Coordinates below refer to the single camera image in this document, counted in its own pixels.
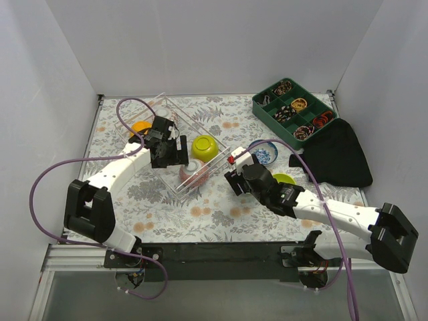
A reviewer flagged white wire dish rack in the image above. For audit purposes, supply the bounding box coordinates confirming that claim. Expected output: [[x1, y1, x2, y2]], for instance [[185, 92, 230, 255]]
[[119, 94, 229, 205]]

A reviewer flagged lime green bowl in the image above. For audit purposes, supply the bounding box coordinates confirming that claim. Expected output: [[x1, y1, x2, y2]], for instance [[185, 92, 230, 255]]
[[191, 135, 219, 163], [273, 173, 296, 185]]

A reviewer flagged blue floral white bowl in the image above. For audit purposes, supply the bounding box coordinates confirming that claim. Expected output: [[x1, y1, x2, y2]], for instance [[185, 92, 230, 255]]
[[249, 140, 278, 165]]

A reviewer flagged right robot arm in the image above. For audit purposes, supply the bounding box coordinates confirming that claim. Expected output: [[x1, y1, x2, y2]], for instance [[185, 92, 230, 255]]
[[224, 164, 419, 274]]

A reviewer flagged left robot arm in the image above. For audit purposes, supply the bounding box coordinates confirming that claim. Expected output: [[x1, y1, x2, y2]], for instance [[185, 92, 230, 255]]
[[64, 116, 189, 268]]

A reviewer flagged pink speckled bowl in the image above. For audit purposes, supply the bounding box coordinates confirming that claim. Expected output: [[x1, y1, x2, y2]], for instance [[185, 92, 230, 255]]
[[179, 158, 209, 187]]

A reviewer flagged orange bowl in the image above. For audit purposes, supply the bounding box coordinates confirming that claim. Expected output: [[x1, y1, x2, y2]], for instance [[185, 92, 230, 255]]
[[131, 121, 152, 135]]

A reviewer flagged red diamond patterned bowl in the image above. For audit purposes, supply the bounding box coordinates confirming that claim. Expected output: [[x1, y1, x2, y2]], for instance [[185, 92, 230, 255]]
[[156, 106, 179, 127]]

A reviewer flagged dark patterned scrunchie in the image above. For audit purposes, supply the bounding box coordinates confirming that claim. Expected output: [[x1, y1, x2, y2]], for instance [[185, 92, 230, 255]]
[[293, 124, 315, 141]]

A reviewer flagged black floral scrunchie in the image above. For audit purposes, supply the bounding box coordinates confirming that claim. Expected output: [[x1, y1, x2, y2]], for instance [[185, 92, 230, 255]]
[[274, 106, 296, 123]]

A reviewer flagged green compartment tray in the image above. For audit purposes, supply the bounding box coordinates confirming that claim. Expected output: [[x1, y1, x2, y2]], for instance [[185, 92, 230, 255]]
[[252, 78, 337, 150]]

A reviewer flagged yellow patterned scrunchie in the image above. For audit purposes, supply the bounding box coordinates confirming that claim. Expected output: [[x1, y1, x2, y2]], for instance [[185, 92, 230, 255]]
[[290, 98, 308, 112]]

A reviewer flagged orange black scrunchie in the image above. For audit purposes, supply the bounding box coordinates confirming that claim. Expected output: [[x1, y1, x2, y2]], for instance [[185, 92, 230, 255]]
[[312, 111, 334, 129]]

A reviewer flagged black cloth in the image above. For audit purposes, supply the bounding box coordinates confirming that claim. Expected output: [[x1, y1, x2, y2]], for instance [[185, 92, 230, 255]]
[[299, 118, 373, 188]]

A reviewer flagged brown patterned scrunchie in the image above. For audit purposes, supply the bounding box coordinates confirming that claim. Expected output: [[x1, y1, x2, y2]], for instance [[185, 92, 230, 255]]
[[272, 80, 293, 96]]

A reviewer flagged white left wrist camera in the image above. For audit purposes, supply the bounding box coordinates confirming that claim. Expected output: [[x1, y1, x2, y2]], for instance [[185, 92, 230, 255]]
[[169, 123, 180, 140]]

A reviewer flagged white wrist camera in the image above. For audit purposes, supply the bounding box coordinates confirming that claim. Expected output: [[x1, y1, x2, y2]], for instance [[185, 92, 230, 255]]
[[169, 123, 180, 140], [227, 146, 259, 175]]

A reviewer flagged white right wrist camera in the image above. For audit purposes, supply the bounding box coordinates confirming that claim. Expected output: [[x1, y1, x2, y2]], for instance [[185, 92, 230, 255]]
[[227, 146, 259, 175]]

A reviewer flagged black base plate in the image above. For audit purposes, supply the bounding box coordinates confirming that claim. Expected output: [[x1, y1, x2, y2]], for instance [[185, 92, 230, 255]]
[[103, 241, 332, 282]]

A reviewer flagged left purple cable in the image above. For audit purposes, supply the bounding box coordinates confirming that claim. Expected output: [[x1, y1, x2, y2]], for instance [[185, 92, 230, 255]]
[[29, 98, 169, 300]]

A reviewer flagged purple cable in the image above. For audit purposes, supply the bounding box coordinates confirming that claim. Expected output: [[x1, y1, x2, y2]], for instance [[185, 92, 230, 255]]
[[233, 138, 360, 321], [29, 98, 169, 300]]

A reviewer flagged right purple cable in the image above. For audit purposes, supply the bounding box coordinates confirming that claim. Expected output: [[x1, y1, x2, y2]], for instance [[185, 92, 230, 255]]
[[233, 138, 360, 321]]

##########

- _Exercise prompt_
Only the pictures are to be left out; everything else in the entries above must be duplicated exactly.

- _Answer to this exercise_
Coordinates below refer to the single camera image in this document, counted in its own pixels.
A reviewer flagged white wire dish rack in the image above. For audit purposes, supply the bounding box coordinates confirming that claim. Expected output: [[x1, y1, x2, y2]], for instance [[185, 92, 230, 255]]
[[119, 94, 229, 205]]

A reviewer flagged lime green bowl in the image above. For audit purposes, supply the bounding box coordinates confirming that claim. Expected output: [[x1, y1, x2, y2]], for instance [[185, 92, 230, 255]]
[[191, 135, 219, 163], [273, 173, 296, 185]]

A reviewer flagged blue floral white bowl in the image above. For audit purposes, supply the bounding box coordinates confirming that claim. Expected output: [[x1, y1, x2, y2]], for instance [[185, 92, 230, 255]]
[[249, 140, 278, 165]]

A reviewer flagged right robot arm in the image above. For audit purposes, supply the bounding box coordinates confirming that claim. Expected output: [[x1, y1, x2, y2]], for instance [[185, 92, 230, 255]]
[[224, 164, 419, 274]]

A reviewer flagged left robot arm in the image above. For audit purposes, supply the bounding box coordinates confirming that claim. Expected output: [[x1, y1, x2, y2]], for instance [[185, 92, 230, 255]]
[[64, 116, 189, 268]]

A reviewer flagged pink speckled bowl in the image above. For audit purposes, supply the bounding box coordinates confirming that claim. Expected output: [[x1, y1, x2, y2]], for instance [[185, 92, 230, 255]]
[[179, 158, 209, 187]]

A reviewer flagged orange bowl in the image above. For audit purposes, supply the bounding box coordinates confirming that claim. Expected output: [[x1, y1, x2, y2]], for instance [[185, 92, 230, 255]]
[[131, 121, 152, 135]]

A reviewer flagged red diamond patterned bowl in the image above. For audit purposes, supply the bounding box coordinates confirming that claim. Expected output: [[x1, y1, x2, y2]], for instance [[185, 92, 230, 255]]
[[156, 106, 179, 127]]

A reviewer flagged dark patterned scrunchie in the image above. For audit purposes, supply the bounding box coordinates confirming that claim. Expected output: [[x1, y1, x2, y2]], for instance [[185, 92, 230, 255]]
[[293, 124, 315, 141]]

A reviewer flagged black floral scrunchie in the image above. For audit purposes, supply the bounding box coordinates confirming that claim. Expected output: [[x1, y1, x2, y2]], for instance [[185, 92, 230, 255]]
[[274, 106, 296, 123]]

A reviewer flagged green compartment tray in the image above. For audit purposes, supply the bounding box coordinates confirming that claim. Expected output: [[x1, y1, x2, y2]], for instance [[185, 92, 230, 255]]
[[252, 78, 337, 150]]

A reviewer flagged yellow patterned scrunchie in the image above. For audit purposes, supply the bounding box coordinates confirming that claim. Expected output: [[x1, y1, x2, y2]], for instance [[185, 92, 230, 255]]
[[290, 98, 308, 112]]

A reviewer flagged orange black scrunchie in the image above. For audit purposes, supply the bounding box coordinates confirming that claim. Expected output: [[x1, y1, x2, y2]], for instance [[185, 92, 230, 255]]
[[312, 111, 334, 129]]

A reviewer flagged black cloth in the image above. For audit purposes, supply the bounding box coordinates confirming that claim. Expected output: [[x1, y1, x2, y2]], for instance [[185, 92, 230, 255]]
[[299, 118, 373, 188]]

A reviewer flagged brown patterned scrunchie in the image above. For audit purposes, supply the bounding box coordinates confirming that claim. Expected output: [[x1, y1, x2, y2]], for instance [[185, 92, 230, 255]]
[[272, 80, 293, 96]]

A reviewer flagged white left wrist camera in the image above. For audit purposes, supply the bounding box coordinates confirming that claim. Expected output: [[x1, y1, x2, y2]], for instance [[185, 92, 230, 255]]
[[169, 123, 180, 140]]

A reviewer flagged white wrist camera in the image above. For audit purposes, supply the bounding box coordinates confirming that claim. Expected output: [[x1, y1, x2, y2]], for instance [[185, 92, 230, 255]]
[[169, 123, 180, 140], [227, 146, 259, 175]]

A reviewer flagged white right wrist camera in the image above. For audit purposes, supply the bounding box coordinates confirming that claim. Expected output: [[x1, y1, x2, y2]], for instance [[185, 92, 230, 255]]
[[227, 146, 259, 175]]

A reviewer flagged black base plate in the image above. For audit purposes, supply the bounding box coordinates confirming that claim. Expected output: [[x1, y1, x2, y2]], for instance [[185, 92, 230, 255]]
[[103, 241, 332, 282]]

A reviewer flagged left purple cable in the image above. For audit purposes, supply the bounding box coordinates confirming that claim. Expected output: [[x1, y1, x2, y2]], for instance [[185, 92, 230, 255]]
[[29, 98, 169, 300]]

A reviewer flagged purple cable in the image above. For audit purposes, supply the bounding box coordinates confirming that claim. Expected output: [[x1, y1, x2, y2]], for instance [[185, 92, 230, 255]]
[[233, 138, 360, 321], [29, 98, 169, 300]]

A reviewer flagged right purple cable in the image above. For audit purposes, supply the bounding box coordinates confirming that claim. Expected output: [[x1, y1, x2, y2]], for instance [[185, 92, 230, 255]]
[[233, 138, 360, 321]]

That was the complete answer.